# Solutions: Unit 5
-------------------

Complete the problems below in your copy of the Jupyter Notebook.

## Problem 5.1.

For this problem, assume $\mu=15$, $\sigma=3.5$

1. Random sampling 20 values from the normal distribution
2. Plot a histogram of these randomly sampled values as a population density
3. Overlay the normal probability function
4. Using the t distribution, calculate the 95% confidence interval for the mean of the random sample, and identify this range with dashed vertical lines

In [None]:
# problem 5.1. solution

import numpy as np
import matplotlib.pyplot as plt
from scipy import stats

plt.style.use('ggplot')

# part 1: generate the random sample
n = 20
mu = 15
sigma = 3.5

random_values = stats.norm.rvs(loc=mu, scale=sigma, size=n)

# part 2: plot the histogram
first_color = colors = plt.rcParams['axes.prop_cycle'].by_key()['color'][0]

fig, ax = plt.subplots()
ax.hist(random_values, density=True, alpha=0.5, color=first_color)

# part 3: overlay the normal probability function
x = np.linspace(mu-3*sigma, mu+3*sigma, 100)
y = stats.norm.pdf(x, loc=mu, scale=sigma)
ax.plot(x, y, c=first_color)

# part 4: compute the interval
x_bar = random_values.mean()
stdev = random_values.std(ddof=-1)

interval = stats.t.interval(0.95, loc=x_bar, scale=stdev/np.sqrt(n), df=n)
ax.axvline(interval[0], ls='--')
ax.axvline(interval[1], ls='--')

The location of the confidence interval is based on the random sampling of values, so it will vary from this example.
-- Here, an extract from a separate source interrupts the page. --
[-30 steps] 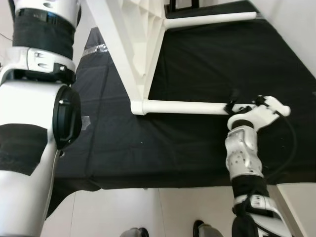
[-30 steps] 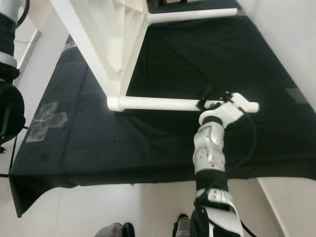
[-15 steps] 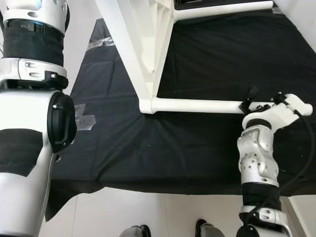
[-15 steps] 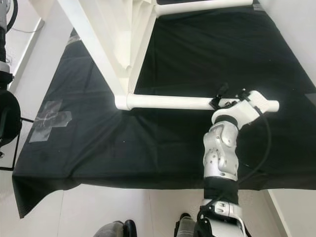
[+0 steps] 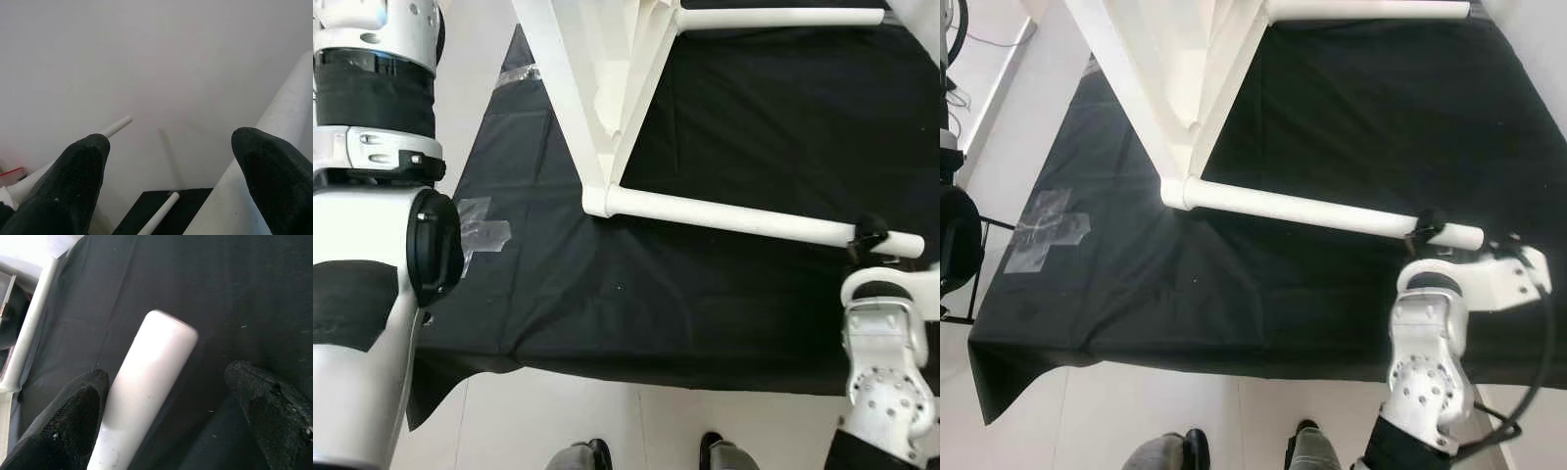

In fact, it will change every time the cell is run. Because a 95% confidence interval is constructed, it should bound the true mean of the population an average of 95% of the times that the cell is run.

## Problem 5.2.

The `physical_properties` workseet in the `film_testing.xlsx` file contains long-form data on the physical properties of a number of polymer films. Use this data to compare the dart impact energy of BOPP and BOPET films. Plot the histograms, and test the data to determine if there is there is statistical evidence that these two film chemistries have a different impact strength. Assume that the data for each film type is sampled from the normal distribution, but the variance for each film type may not be the same.

In [None]:
# problem 5.2. solution

import matplotlib.pyplot as plt
from scipy import stats
import pandas as pd

# open and review the data set to get the column headings and format
film_df = pd.read_excel('../../data/film_testing.xlsx', sheet_name='physical_properties')
film_df.head()

In [None]:
# select the two datasets to make the code easier to follow
dart_bopet = film_df[(film_df['FilmType']=='BOPET') & (film_df['Property']=='Dart Impact')]
dart_bopp = film_df[(film_df['FilmType']=='BOPP') & (film_df['Property']=='Dart Impact')]

# compute bin edges that span the entire range of data
dart_min = film_df[film_df['Property']=='Dart Impact']['Measurement'].min()
dart_max = film_df[film_df['Property']=='Dart Impact']['Measurement'].max()

dart_bin_width = 0.05
dart_bin_min = dart_bin_width * np.floor(dart_min / dart_bin_width)
dart_bin_max = dart_bin_width * (np.ceil(dart_max / dart_bin_width) + 1)

dart_bins = np.arange(dart_bin_min, dart_bin_max, dart_bin_width)

# plot the histograms of the two data sets
fig, ax = plt.subplots()
ax.hist(dart_bopet['Measurement'], bins=dart_bins, alpha=0.5, label='BOPET')
ax.hist(dart_bopp['Measurement'], bins=dart_bins, alpha=0.5, label='BOPP')

In [None]:
# assume a null hypothesis that the means of these two distributions are equal
stats.ttest_ind(dart_bopet['Measurement'], dart_bopp['Measurement'], equal_var=False)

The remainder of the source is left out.